* YOUR OBJECTIVE *
From the line below that contains "Outline every instance of the chair footrest." to the line that contains "# trace the outline of every instance of the microwave control", repeat every line exactly, both ends included, and nothing else.

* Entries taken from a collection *
▬▬▬▬▬▬▬▬▬▬

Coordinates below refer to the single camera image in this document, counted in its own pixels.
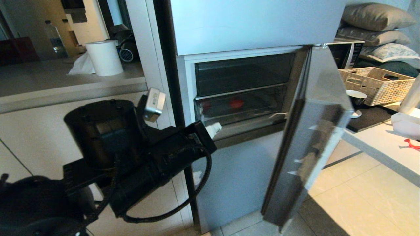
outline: freezer compartment
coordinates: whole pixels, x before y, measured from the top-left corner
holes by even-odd
[[[254,118],[276,113],[281,111],[286,95],[287,85],[279,85],[263,89],[256,89],[234,94],[196,98],[195,113],[196,119],[201,120],[205,125],[219,122],[221,125],[235,123],[255,123]]]
[[[294,53],[284,53],[195,63],[197,96],[285,83],[294,58]]]

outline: white table
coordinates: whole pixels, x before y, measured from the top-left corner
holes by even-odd
[[[410,115],[420,117],[420,110]],[[420,187],[420,152],[408,148],[406,138],[394,132],[391,121],[358,133],[346,129],[342,139]],[[415,140],[412,144],[420,145]]]

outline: tiled floor
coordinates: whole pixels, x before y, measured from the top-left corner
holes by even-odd
[[[420,235],[420,188],[364,153],[324,169],[309,194],[283,234],[253,212],[203,236]]]

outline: pillow
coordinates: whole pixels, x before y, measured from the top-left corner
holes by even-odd
[[[345,27],[337,31],[337,36],[347,39],[363,40],[365,46],[378,46],[389,42],[409,44],[411,40],[404,33],[397,30],[375,32],[357,27]]]
[[[404,28],[416,23],[416,20],[406,11],[382,3],[346,6],[342,19],[351,25],[372,31]]]
[[[420,69],[419,55],[407,46],[397,43],[387,43],[376,47],[363,47],[360,57],[381,63],[387,61],[403,61],[416,69]]]

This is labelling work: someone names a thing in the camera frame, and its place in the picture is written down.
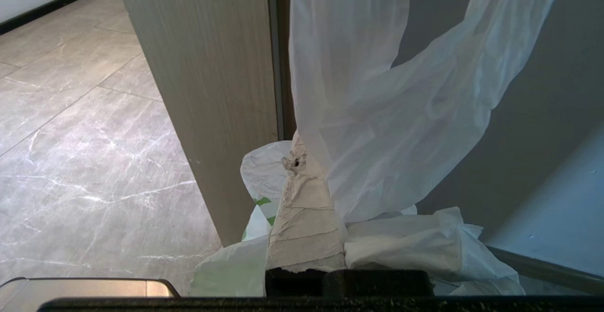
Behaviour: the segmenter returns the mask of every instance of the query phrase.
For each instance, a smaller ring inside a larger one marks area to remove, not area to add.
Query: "gray wall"
[[[395,65],[460,22],[467,3],[411,0]],[[459,206],[488,245],[604,275],[603,68],[604,0],[556,0],[485,136],[420,213]]]

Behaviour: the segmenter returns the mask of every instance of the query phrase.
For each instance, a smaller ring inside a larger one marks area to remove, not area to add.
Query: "floor tile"
[[[144,54],[136,56],[136,58],[104,80],[100,86],[161,101],[161,95],[159,94],[155,80],[153,80],[153,75],[151,75],[151,70]]]
[[[114,30],[114,32],[134,34],[134,28],[132,27],[132,23],[130,23],[130,17],[128,17],[128,13],[125,11],[122,11],[117,15],[114,15],[112,18],[105,20],[101,24],[97,25],[97,28]]]
[[[17,69],[19,68],[14,67],[12,65],[0,63],[0,78],[3,78],[4,76],[9,75],[10,73],[13,73],[13,71],[16,71]]]
[[[60,11],[103,22],[125,9],[121,0],[78,0],[61,8]]]
[[[3,78],[0,154],[141,52],[136,36],[94,28]]]
[[[0,62],[23,67],[86,32],[99,20],[78,15],[52,15],[0,36]]]
[[[121,0],[77,0],[0,36],[0,62],[23,67],[124,10]]]
[[[66,107],[54,89],[0,79],[0,155]]]
[[[95,88],[0,158],[0,282],[164,278],[220,248],[163,103]]]

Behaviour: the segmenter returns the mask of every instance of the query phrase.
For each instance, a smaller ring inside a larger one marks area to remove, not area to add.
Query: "white plastic bag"
[[[481,231],[464,224],[457,207],[358,222],[348,227],[346,267],[424,270],[438,280],[461,282],[452,295],[523,295],[518,273],[478,240]]]
[[[291,144],[291,141],[267,144],[247,153],[241,163],[243,183],[271,225],[287,182],[287,171],[281,159],[289,156]]]
[[[482,137],[553,0],[470,0],[464,20],[390,68],[409,0],[291,0],[298,132],[339,217],[422,200]]]
[[[195,268],[192,297],[262,297],[268,235],[230,245]]]
[[[253,240],[257,237],[268,235],[268,233],[270,233],[270,224],[262,213],[260,206],[255,206],[250,215],[250,221],[245,226],[241,241]]]

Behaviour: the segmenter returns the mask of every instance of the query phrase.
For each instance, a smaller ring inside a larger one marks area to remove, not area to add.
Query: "baseboard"
[[[36,20],[75,1],[76,0],[53,0],[52,2],[48,2],[47,4],[32,9],[17,17],[6,20],[5,22],[0,23],[0,34],[5,34],[19,26],[28,24],[29,22],[32,22],[32,20]]]
[[[550,262],[529,258],[499,248],[489,247],[497,259],[505,262],[519,274],[572,288],[592,295],[604,295],[604,277],[582,272]]]

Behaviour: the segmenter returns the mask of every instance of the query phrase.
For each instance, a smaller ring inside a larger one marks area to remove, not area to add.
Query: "trash bag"
[[[243,157],[240,173],[246,189],[272,226],[287,182],[282,159],[289,156],[291,141],[267,144]]]
[[[191,297],[262,297],[268,235],[222,248],[203,260],[189,286]]]
[[[553,0],[470,0],[464,20],[392,67],[409,0],[291,0],[298,132],[338,217],[419,202],[482,137]]]
[[[270,227],[271,226],[260,207],[255,206],[250,215],[250,221],[248,221],[248,225],[245,226],[241,241],[253,240],[257,237],[268,235],[268,233],[270,233]]]
[[[482,228],[464,224],[459,208],[433,215],[401,215],[348,226],[346,267],[375,265],[424,270],[459,283],[451,295],[524,295],[518,273],[478,240]]]

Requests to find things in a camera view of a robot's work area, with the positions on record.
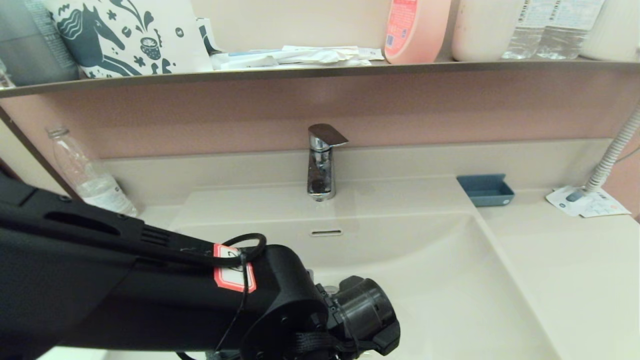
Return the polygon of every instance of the flexible hose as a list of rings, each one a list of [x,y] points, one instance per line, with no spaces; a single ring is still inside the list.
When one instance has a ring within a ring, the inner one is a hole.
[[[611,174],[611,169],[613,165],[616,164],[622,150],[624,150],[629,141],[631,141],[638,129],[640,129],[640,101],[636,104],[634,113],[622,127],[622,130],[620,130],[611,145],[609,145],[607,152],[605,152],[593,175],[591,175],[589,182],[587,182],[584,188],[585,193],[596,192],[602,187],[609,177],[609,174]]]

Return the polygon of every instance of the red warning label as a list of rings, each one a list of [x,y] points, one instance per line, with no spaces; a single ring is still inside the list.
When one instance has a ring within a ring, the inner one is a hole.
[[[213,256],[216,258],[235,258],[240,251],[235,247],[228,247],[220,244],[213,244]],[[257,289],[255,277],[253,276],[253,265],[246,265],[247,279],[249,280],[249,292],[252,293]],[[220,288],[229,290],[244,291],[244,279],[242,274],[242,265],[235,268],[214,268],[213,278]]]

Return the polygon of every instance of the horse illustration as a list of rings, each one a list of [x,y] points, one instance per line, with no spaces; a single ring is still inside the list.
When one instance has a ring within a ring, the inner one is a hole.
[[[99,37],[111,41],[120,50],[124,50],[125,46],[102,21],[95,6],[93,11],[89,10],[86,4],[82,11],[75,9],[67,18],[58,22],[58,30],[76,62],[81,66],[98,66],[123,76],[141,75],[126,62],[102,53]]]

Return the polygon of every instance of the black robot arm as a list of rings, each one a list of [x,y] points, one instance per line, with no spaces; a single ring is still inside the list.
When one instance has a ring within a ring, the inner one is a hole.
[[[227,245],[248,239],[259,242],[221,258],[219,245],[0,176],[0,360],[56,345],[323,360],[397,347],[375,282],[350,277],[328,295],[287,247],[260,234]],[[229,268],[252,288],[220,284]]]

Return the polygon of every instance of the blue tray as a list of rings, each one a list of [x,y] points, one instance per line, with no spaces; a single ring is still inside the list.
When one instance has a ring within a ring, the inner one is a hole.
[[[515,193],[504,182],[505,174],[458,176],[458,182],[476,207],[505,206]]]

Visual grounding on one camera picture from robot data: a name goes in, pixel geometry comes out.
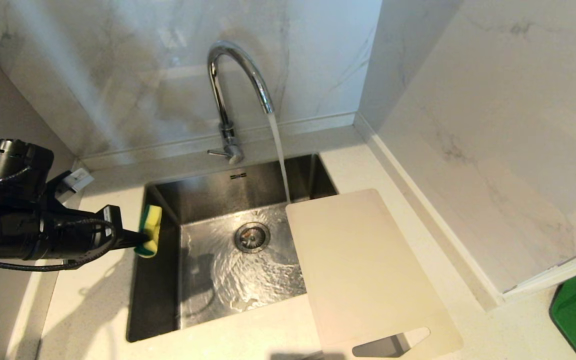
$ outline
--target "sink drain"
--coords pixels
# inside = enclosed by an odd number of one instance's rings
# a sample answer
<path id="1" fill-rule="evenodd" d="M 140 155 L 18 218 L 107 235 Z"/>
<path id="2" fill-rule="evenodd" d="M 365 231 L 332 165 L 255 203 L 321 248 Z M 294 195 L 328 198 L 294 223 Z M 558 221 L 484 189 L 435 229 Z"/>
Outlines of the sink drain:
<path id="1" fill-rule="evenodd" d="M 264 250 L 270 242 L 270 231 L 260 222 L 249 222 L 238 228 L 235 233 L 235 246 L 248 254 Z"/>

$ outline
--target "countertop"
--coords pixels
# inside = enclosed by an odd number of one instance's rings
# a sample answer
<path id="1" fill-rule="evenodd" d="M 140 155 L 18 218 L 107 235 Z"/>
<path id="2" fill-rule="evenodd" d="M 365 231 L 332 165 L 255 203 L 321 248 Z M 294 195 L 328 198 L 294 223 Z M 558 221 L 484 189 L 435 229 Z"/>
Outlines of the countertop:
<path id="1" fill-rule="evenodd" d="M 464 347 L 439 359 L 576 359 L 548 315 L 554 288 L 485 312 L 354 127 L 282 137 L 287 157 L 319 153 L 341 194 L 377 189 L 461 333 Z M 272 141 L 246 144 L 241 166 L 274 160 Z M 96 171 L 81 210 L 121 207 L 136 231 L 147 183 L 228 169 L 192 153 Z M 137 342 L 126 341 L 135 255 L 115 250 L 61 271 L 43 329 L 39 360 L 292 360 L 320 351 L 308 294 Z"/>

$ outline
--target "sink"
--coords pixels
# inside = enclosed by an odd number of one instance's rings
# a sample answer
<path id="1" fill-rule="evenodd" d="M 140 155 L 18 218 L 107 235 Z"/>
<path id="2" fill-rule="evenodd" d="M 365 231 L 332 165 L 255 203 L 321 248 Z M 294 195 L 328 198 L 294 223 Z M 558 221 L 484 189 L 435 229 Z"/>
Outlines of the sink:
<path id="1" fill-rule="evenodd" d="M 318 155 L 285 161 L 293 203 L 336 195 Z M 158 253 L 135 260 L 129 342 L 306 293 L 278 161 L 146 187 Z"/>

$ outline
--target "faucet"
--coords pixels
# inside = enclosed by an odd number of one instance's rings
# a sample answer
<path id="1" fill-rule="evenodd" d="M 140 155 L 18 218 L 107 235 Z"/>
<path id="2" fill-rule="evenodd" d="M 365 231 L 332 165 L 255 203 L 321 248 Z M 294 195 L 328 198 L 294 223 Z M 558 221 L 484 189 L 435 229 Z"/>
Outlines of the faucet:
<path id="1" fill-rule="evenodd" d="M 208 154 L 227 157 L 229 164 L 237 164 L 243 160 L 244 153 L 242 148 L 240 148 L 240 143 L 237 137 L 235 136 L 234 123 L 226 113 L 224 94 L 222 94 L 222 88 L 219 85 L 219 66 L 217 66 L 217 60 L 221 55 L 228 55 L 233 58 L 245 71 L 247 77 L 254 86 L 254 92 L 256 92 L 256 96 L 259 98 L 259 103 L 261 103 L 263 112 L 266 114 L 272 114 L 275 109 L 272 100 L 270 100 L 268 87 L 266 87 L 266 83 L 264 82 L 263 77 L 261 77 L 259 69 L 255 66 L 250 56 L 242 50 L 242 48 L 230 41 L 217 41 L 212 44 L 210 51 L 208 51 L 208 75 L 210 75 L 212 93 L 214 94 L 215 102 L 217 102 L 219 117 L 221 117 L 219 132 L 221 133 L 223 151 L 208 150 Z"/>

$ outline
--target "sponge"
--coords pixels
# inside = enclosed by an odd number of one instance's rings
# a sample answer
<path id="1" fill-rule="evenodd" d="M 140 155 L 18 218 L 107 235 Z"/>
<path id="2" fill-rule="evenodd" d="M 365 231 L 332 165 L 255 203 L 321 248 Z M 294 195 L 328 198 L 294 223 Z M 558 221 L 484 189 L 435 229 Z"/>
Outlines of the sponge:
<path id="1" fill-rule="evenodd" d="M 162 208 L 155 205 L 147 205 L 141 217 L 139 230 L 148 235 L 148 241 L 134 248 L 135 253 L 142 258 L 152 258 L 157 255 L 160 243 L 160 228 L 162 227 Z"/>

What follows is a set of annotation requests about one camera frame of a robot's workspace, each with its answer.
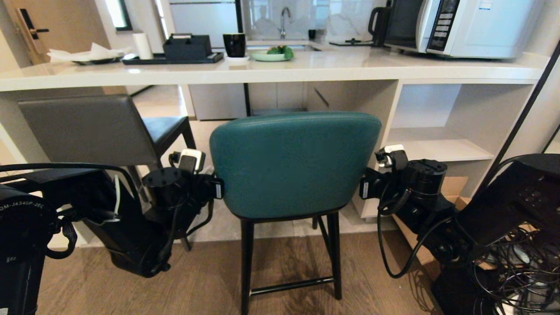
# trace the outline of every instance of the wooden floor
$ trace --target wooden floor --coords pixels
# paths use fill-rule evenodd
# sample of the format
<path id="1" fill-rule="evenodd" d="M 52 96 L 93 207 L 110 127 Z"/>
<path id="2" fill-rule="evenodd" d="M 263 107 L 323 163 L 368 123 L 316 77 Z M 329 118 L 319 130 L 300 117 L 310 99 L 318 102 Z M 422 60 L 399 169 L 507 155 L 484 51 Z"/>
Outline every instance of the wooden floor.
<path id="1" fill-rule="evenodd" d="M 404 265 L 410 249 L 399 231 L 384 232 L 389 261 Z M 441 314 L 418 262 L 401 279 L 383 267 L 374 233 L 341 235 L 343 299 L 332 284 L 251 298 L 250 314 Z M 38 314 L 239 314 L 240 242 L 174 247 L 170 271 L 144 279 L 111 264 L 104 248 L 77 249 L 62 261 L 47 258 Z M 258 239 L 252 286 L 329 276 L 321 237 Z"/>

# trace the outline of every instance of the faucet
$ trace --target faucet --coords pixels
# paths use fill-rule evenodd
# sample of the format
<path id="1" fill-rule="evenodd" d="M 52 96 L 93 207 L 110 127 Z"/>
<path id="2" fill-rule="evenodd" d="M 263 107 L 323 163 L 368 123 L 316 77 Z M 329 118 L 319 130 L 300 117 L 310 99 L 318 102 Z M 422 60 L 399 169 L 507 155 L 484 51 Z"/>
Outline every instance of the faucet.
<path id="1" fill-rule="evenodd" d="M 282 14 L 280 15 L 280 39 L 286 38 L 286 29 L 284 28 L 284 12 L 288 12 L 288 18 L 292 18 L 290 9 L 288 7 L 284 7 L 284 9 L 282 9 Z"/>

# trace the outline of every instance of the microwave
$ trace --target microwave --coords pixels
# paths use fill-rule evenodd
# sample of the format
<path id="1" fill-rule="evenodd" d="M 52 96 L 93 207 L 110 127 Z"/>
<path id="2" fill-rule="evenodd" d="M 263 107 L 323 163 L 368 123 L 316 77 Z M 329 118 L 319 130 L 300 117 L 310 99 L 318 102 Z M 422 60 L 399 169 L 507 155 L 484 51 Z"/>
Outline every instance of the microwave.
<path id="1" fill-rule="evenodd" d="M 543 2 L 393 0 L 385 45 L 456 58 L 517 58 Z"/>

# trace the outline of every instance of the chair footrest
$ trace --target chair footrest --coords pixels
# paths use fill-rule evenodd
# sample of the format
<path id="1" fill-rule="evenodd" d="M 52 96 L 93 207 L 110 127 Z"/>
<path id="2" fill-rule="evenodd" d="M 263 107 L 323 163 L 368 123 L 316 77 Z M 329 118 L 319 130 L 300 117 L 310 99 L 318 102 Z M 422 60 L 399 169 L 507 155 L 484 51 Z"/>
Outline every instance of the chair footrest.
<path id="1" fill-rule="evenodd" d="M 290 282 L 285 284 L 265 286 L 263 288 L 251 289 L 251 291 L 249 292 L 249 296 L 252 297 L 253 295 L 285 291 L 285 290 L 303 288 L 305 286 L 325 284 L 331 282 L 334 282 L 333 277 L 323 277 L 323 278 L 316 278 L 316 279 L 310 279 L 304 281 Z"/>

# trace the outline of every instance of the microwave control panel
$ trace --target microwave control panel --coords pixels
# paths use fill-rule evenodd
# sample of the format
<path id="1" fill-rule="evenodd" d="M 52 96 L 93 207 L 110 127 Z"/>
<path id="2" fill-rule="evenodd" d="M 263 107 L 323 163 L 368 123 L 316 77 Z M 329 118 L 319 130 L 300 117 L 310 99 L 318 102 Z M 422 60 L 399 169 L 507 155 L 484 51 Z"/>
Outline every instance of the microwave control panel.
<path id="1" fill-rule="evenodd" d="M 455 20 L 459 0 L 442 0 L 440 8 L 437 10 L 436 21 L 433 25 L 432 36 L 428 43 L 428 49 L 444 51 L 449 31 Z"/>

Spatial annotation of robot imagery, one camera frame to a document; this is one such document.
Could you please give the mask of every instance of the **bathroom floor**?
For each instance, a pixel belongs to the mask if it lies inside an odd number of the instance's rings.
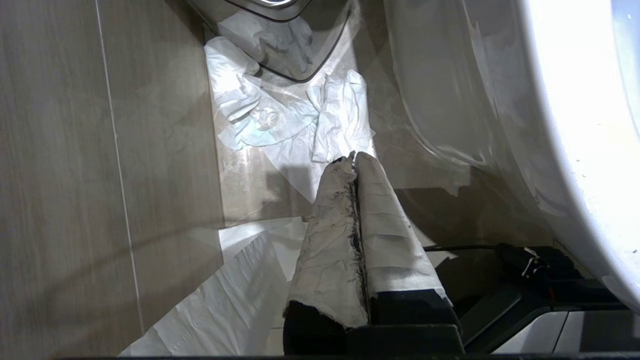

▬▬▬▬▬▬▬▬▬▬

* RESULT *
Outline every instance of the chair footrest.
<path id="1" fill-rule="evenodd" d="M 290 282 L 285 284 L 265 286 L 263 288 L 251 289 L 251 291 L 249 292 L 249 296 L 252 297 L 253 295 L 285 291 L 285 290 L 303 288 L 305 286 L 325 284 L 331 282 L 334 282 L 333 277 L 323 277 L 323 278 L 316 278 L 316 279 L 310 279 L 304 281 Z"/>

# trace the outline of every instance of the microwave control panel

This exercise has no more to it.